* _Directions for this task_: Each line of the data has to be retyped exactly as it is.

* _Data excerpts_:
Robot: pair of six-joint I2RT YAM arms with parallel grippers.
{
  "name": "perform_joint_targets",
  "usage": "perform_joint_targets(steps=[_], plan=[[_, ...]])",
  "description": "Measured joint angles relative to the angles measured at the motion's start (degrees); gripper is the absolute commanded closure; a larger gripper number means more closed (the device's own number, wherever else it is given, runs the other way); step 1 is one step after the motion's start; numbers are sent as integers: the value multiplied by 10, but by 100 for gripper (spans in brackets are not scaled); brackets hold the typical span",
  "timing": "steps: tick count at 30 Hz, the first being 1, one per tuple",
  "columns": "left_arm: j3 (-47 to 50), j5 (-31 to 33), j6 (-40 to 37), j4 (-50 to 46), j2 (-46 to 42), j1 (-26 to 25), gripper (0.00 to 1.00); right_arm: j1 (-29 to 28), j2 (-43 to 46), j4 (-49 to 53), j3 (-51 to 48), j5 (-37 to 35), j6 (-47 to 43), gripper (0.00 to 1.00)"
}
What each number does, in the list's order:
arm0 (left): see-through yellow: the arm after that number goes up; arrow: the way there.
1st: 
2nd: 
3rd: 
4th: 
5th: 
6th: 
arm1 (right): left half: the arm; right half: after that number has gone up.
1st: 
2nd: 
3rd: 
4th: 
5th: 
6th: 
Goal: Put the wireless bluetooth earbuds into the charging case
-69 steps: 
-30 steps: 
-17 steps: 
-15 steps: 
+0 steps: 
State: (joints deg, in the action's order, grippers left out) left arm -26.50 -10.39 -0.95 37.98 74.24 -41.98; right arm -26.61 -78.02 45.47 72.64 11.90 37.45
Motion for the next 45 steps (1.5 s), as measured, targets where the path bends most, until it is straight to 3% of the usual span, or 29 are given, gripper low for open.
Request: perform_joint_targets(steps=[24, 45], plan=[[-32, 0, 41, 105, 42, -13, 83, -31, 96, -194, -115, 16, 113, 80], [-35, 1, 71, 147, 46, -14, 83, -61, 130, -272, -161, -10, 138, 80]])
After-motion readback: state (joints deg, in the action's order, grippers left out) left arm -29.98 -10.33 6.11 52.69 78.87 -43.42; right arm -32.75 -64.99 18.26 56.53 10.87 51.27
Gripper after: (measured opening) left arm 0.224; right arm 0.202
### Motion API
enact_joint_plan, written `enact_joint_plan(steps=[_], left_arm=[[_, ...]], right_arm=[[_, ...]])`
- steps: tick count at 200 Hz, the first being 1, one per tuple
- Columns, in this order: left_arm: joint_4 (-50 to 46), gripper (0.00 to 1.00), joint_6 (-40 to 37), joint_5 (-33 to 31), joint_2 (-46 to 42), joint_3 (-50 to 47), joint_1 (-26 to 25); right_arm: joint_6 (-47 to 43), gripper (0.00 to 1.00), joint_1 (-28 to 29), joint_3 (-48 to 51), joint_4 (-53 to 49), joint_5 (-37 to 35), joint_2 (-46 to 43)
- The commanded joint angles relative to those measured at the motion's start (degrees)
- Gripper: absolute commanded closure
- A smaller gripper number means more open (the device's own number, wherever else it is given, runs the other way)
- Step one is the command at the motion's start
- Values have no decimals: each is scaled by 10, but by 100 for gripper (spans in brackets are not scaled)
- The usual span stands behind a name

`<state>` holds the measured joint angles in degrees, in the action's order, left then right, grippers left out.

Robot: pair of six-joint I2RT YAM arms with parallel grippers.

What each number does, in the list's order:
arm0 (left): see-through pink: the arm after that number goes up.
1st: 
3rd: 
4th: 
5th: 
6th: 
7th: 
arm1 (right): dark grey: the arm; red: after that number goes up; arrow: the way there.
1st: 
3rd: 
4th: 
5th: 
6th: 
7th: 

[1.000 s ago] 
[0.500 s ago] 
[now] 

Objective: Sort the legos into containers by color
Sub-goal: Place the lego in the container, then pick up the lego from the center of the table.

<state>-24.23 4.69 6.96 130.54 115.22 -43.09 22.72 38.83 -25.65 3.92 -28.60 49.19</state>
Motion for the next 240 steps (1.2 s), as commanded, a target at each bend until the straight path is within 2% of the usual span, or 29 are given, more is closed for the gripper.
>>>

* _Exercise answer_:
Robot: pair of six-joint I2RT YAM arms with parallel grippers.
{
  "name": "perform_joint_targets",
  "usage": "perform_joint_targets(steps=[_], plan=[[_, ...]])",
  "description": "Measured joint angles relative to the angles measured at the motion's start (degrees); gripper is the absolute commanded closure; a larger gripper number means more closed (the device's own number, wherever else it is given, runs the other way); step 1 is one step after the motion's start; numbers are sent as integers: the value multiplied by 10, but by 100 for gripper (spans in brackets are not scaled); brackets hold the typical span",
  "timing": "steps: tick count at 30 Hz, the first being 1, one per tuple",
  "columns": "left_arm: j3 (-47 to 50), j5 (-31 to 33), j6 (-40 to 37), j4 (-50 to 46), j2 (-46 to 42), j1 (-26 to 25), gripper (0.00 to 1.00); right_arm: j1 (-29 to 28), j2 (-43 to 46), j4 (-49 to 53), j3 (-51 to 48), j5 (-37 to 35), j6 (-47 to 43), gripper (0.00 to 1.00)"
}
What each number does, in the list's order:
arm0 (left): see-through yellow: the arm after that number goes up; arrow: the way there.
1st: 
2nd: 
3rd: 
4th: 
5th: 
6th: 
arm1 (right): left half: the arm; right half: after that number has gone up.
1st: 
2nd: 
3rd: 
4th: 
5th: 
6th: 
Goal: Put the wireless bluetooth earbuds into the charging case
-69 steps: 
-30 steps: 
-17 steps: 
-15 steps: 
+0 steps: 
State: (joints deg, in the action's order, grippers left out) left arm -26.50 -10.39 -0.95 37.98 74.24 -41.98; right arm -26.61 -78.02 45.47 72.64 11.90 37.45
Motion for the next 45 steps (1.5 s), as measured, targets where the path bends most, until it is straight to 3% of the usual span, or 29 are given, gripper low for open.
Request: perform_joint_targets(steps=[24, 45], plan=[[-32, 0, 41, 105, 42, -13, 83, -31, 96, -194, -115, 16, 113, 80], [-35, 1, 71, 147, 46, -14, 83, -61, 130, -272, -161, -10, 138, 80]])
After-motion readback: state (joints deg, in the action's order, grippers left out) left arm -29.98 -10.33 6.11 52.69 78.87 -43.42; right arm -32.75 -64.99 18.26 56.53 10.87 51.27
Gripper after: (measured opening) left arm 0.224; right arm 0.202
### Motion API
enact_joint_plan, written `enact_joint_plan(steps=[_], left_arm=[[_, ...]], right_arm=[[_, ...]])`
- steps: tick count at 200 Hz, the first being 1, one per tuple
- Columns, in this order: left_arm: joint_4 (-50 to 46), gripper (0.00 to 1.00), joint_6 (-40 to 37), joint_5 (-33 to 31), joint_2 (-46 to 42), joint_3 (-50 to 47), joint_1 (-26 to 25); right_arm: joint_6 (-47 to 43), gripper (0.00 to 1.00), joint_1 (-28 to 29), joint_3 (-48 to 51), joint_4 (-53 to 49), joint_5 (-37 to 35), joint_2 (-46 to 43)
- The commanded joint angles relative to those measured at the motion's start (degrees)
- Gripper: absolute commanded closure
- A smaller gripper number means more open (the device's own number, wherever else it is given, runs the other way)
- Step one is the command at the motion's start
- Values have no decimals: each is scaled by 10, but by 100 for gripper (spans in brackets are not scaled)
- The usual span stands behind a name

`<state>` holds the measured joint angles in degrees, in the action's order, left then right, grippers left out.

Robot: pair of six-joint I2RT YAM arms with parallel grippers.

What each number does, in the list's order:
arm0 (left): see-through pink: the arm after that number goes up.
1st: 
3rd: 
4th: 
5th: 
6th: 
7th: 
arm1 (right): dark grey: the arm; red: after that number goes up; arrow: the way there.
1st: 
3rd: 
4th: 
5th: 
6th: 
7th: 

[1.000 s ago] 
[0.500 s ago] 
[now] 

Objective: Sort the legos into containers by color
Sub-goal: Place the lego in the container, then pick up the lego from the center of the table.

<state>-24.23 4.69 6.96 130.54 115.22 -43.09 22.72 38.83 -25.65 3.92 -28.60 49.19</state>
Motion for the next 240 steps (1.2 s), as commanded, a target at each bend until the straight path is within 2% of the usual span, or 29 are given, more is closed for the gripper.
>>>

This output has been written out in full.